Sorter database integration

redshiftzero commented 8 years ago

Implements #26. Adds options in config.ini to upload the onions into the database when the sorter runs. One can also turn the upload_to_db option to false to run the sorter as before without uploading the data into the database (which one should do if one is testing things). Either way, the onions will also be saved in logging in a pickle file.

This PR also adds SQL scripts in fpsd/db to setup the database.
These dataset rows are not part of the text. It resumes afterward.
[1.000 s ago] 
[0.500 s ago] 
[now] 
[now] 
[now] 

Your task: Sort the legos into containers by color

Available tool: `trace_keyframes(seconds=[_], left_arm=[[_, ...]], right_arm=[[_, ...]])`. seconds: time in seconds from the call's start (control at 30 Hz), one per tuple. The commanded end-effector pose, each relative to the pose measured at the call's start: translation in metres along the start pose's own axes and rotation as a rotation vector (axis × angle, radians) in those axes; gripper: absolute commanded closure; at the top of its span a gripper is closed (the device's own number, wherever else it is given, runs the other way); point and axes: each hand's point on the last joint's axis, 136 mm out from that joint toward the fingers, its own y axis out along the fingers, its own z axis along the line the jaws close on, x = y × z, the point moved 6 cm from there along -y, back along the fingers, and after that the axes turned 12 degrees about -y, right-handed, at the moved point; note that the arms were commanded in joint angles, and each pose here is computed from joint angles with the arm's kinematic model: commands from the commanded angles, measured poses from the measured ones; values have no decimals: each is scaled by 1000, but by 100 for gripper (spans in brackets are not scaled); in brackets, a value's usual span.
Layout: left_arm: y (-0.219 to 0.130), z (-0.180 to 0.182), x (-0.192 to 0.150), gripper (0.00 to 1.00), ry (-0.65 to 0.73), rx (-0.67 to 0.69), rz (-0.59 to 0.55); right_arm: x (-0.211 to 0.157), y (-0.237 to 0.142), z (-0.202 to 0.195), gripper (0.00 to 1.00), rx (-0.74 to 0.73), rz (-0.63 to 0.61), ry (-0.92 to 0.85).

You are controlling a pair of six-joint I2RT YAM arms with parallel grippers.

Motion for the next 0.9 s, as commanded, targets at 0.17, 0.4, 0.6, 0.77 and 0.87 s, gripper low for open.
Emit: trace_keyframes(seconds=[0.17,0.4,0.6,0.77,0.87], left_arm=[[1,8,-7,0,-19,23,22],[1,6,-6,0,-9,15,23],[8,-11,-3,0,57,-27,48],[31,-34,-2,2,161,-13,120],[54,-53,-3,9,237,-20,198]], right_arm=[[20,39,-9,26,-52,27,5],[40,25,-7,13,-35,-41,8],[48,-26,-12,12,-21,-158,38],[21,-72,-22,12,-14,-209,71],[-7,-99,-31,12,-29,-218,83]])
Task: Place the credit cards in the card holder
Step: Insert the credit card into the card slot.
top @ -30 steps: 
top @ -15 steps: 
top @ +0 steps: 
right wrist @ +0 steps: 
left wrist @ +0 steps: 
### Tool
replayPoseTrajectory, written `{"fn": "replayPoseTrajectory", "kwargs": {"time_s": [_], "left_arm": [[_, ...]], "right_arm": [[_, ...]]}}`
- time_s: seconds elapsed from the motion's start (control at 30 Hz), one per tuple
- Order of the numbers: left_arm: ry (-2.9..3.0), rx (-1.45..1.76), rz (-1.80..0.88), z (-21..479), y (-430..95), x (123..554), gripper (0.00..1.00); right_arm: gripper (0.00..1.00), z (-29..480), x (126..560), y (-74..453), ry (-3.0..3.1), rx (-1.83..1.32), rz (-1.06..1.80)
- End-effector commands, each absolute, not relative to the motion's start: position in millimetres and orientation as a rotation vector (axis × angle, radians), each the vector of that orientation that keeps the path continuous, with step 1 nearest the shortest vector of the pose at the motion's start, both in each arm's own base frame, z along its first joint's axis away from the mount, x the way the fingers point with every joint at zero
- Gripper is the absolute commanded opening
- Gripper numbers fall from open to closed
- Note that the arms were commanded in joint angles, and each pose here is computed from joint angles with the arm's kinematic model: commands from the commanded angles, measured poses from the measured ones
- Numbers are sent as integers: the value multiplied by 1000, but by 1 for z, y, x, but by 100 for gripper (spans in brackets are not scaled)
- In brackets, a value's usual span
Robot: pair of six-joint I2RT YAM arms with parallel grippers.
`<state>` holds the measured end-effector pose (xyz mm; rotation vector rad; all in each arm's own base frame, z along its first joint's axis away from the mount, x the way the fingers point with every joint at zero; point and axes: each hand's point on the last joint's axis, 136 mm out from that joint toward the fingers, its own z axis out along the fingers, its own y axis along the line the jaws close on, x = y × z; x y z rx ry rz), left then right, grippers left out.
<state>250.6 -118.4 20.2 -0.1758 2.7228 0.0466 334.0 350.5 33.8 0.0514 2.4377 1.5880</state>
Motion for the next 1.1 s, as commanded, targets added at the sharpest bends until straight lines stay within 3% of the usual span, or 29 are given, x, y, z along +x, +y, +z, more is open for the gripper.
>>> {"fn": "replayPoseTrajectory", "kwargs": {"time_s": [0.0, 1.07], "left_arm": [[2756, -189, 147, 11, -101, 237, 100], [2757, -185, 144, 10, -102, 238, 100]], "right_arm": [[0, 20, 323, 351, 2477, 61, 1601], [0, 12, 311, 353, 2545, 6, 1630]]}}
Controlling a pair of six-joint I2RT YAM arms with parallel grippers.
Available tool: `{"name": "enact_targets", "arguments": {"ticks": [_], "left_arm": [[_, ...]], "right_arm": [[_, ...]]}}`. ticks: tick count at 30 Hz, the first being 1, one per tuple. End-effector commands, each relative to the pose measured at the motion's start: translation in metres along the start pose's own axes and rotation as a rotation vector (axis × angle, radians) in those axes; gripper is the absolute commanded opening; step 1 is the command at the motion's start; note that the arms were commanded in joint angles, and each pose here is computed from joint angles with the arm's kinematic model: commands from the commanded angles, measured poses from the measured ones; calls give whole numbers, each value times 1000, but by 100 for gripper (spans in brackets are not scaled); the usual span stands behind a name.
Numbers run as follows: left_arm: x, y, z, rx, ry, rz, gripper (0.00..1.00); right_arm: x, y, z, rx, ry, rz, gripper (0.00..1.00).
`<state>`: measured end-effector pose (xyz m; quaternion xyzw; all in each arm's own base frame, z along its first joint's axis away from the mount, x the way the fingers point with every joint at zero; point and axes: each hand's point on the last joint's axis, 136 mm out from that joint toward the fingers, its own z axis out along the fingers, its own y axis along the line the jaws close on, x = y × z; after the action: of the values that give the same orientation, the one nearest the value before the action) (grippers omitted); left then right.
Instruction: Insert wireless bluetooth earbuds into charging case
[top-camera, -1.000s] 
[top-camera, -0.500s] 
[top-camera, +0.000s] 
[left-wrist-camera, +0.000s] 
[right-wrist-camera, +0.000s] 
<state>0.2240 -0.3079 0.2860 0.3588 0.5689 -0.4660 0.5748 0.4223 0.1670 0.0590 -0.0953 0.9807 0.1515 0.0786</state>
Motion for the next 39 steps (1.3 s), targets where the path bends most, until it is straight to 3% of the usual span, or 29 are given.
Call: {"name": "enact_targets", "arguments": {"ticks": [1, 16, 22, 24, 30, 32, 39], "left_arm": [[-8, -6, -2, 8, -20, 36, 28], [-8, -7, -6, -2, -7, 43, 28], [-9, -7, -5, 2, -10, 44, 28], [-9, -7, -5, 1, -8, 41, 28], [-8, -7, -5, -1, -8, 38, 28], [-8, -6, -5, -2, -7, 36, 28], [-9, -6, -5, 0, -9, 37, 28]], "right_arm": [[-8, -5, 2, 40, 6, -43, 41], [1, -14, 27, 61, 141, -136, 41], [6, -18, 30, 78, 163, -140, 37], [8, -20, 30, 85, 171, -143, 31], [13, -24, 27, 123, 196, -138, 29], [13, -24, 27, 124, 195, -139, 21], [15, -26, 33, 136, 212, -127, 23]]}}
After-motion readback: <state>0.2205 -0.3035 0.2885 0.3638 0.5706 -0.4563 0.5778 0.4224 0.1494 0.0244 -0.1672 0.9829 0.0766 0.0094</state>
There is a graphviz diagram showing the database design in doc/images.

redshiftzero commented 8 years ago

These new commits implement issue #25, also integrating the crawler with the database.

These are new config options for the crawler: • use_database: select crawler onions from the database instead of using the pickle file, and insert traces back into the database. if False, they will be saved as before in text files • hs_history_lookback: define the timespan from which to pick the onions to crawl (e.g. those HS seen up as of the last hour, last day, last week?). Some helper functions and corresponding tests are added to utils.py and test/test_utils.py to handle this.

What happens in crawler.py when use_database is set to True: • In Crawler.__init__, the crawler will insert a row into raw.crawls storing some general information about this crawl, such as the os and entry node that is used. The database insert is done in RawStorage.add_crawl() in database.py. • In Crawler.collect_onion_trace(), the crawler will insert a row corresponding to a given trace into frontpage_examples and will then bulk insert each measured cell into frontpage_traces. • Note that class_data will still be an OrderedDict (to maintain the functionality of the pickle file). However, it will now contain two dicts for the non-monitored and monitored classes. For comparison, when the crawler uses a pickle file, the form of class_data is an OrderedDict with two sets for the non-monitored and monitored classes. The logic in crawl_monitored_nonmonitored_classes is changed slightly to handle these two cases.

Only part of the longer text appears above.